They met on a film set in 1944 and wed a year later. She was 19. He was 46. He was in his third unhappy marriage.
But unlike the Brangelinas and Bennifers who come and go, Lauren Bacall and Humphrey Bogart endured, keeping their love alive. After he died, she found consolation in her Amagansett home on Long Island’s East End, when not garnering awards for her performances onstage and onscreen.
Looking back on their paths to true romance, the outcome does not seem that far-fetched. The unlikely union succeeded, despite the age gap and earlier upsets.
“The boy’s good, isn’t he?”
Humphrey DeForest Bogart was born in New York City in 1899 and raised by a well-positioned but dysfunctional family in Manhattan. They spent idyllic summers at Willow Brook, their Canandaigua Lake estate. When not sailing, he directed other wealthy boys in improvised performances based on film melodramas. In 1916, to his bitter disappointment, they relocated, summering in a Fire Island cottage.
Bogart was raised by a morphine-addicted father and an undemonstrative, career-obsessed mother who fought constantly. He was a poor student, albeit one who quoted Plato; he excelled at chess, was well read, and admired writers and intellectuals. But weak grades got him expelled from several prestigious private schools; he joined the Navy, then found work managing a touring theatrical production. The next year, 1921, he landed a small part. His father, seated in the audience, said to a companion, “The boy’s good, isn’t he?”
He learned from such talents as Spencer Tracy, who coined the nickname “Bogie” in 1930 when they were filming Up the River.
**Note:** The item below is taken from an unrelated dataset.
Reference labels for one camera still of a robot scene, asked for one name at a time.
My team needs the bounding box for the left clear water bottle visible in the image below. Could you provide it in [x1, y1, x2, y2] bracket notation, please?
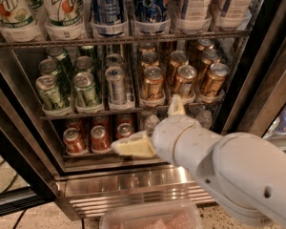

Bogie gave legendary performances in The Petrified Forest and other movies, and by the early 1940s was making classics such as The Maltese Falcon and Casablanca, perfecting his persona as the cynical gangster with soul who eventually shows his noble side.
His offscreen life, though, cried out for a major rewrite as he negotiated a tumultuous divorce. Enter Betty Joan Perske.
“There is no way Bogie and I could be in the same room without reaching for one another, and it just wasn’t physical.”
Bronx-born in 1924 to Jewish immigrants from Poland and Romania who divorced when she was 6, Perske later said she had little or no love while growing up and remembered her father treating her mother badly. She was fascinated by the theatre, working as a Broadway usher in high school while Bogart became a star. But finances were tight and she dropped out of the American Academy of Dramatic Arts, which did not offer scholarships to women.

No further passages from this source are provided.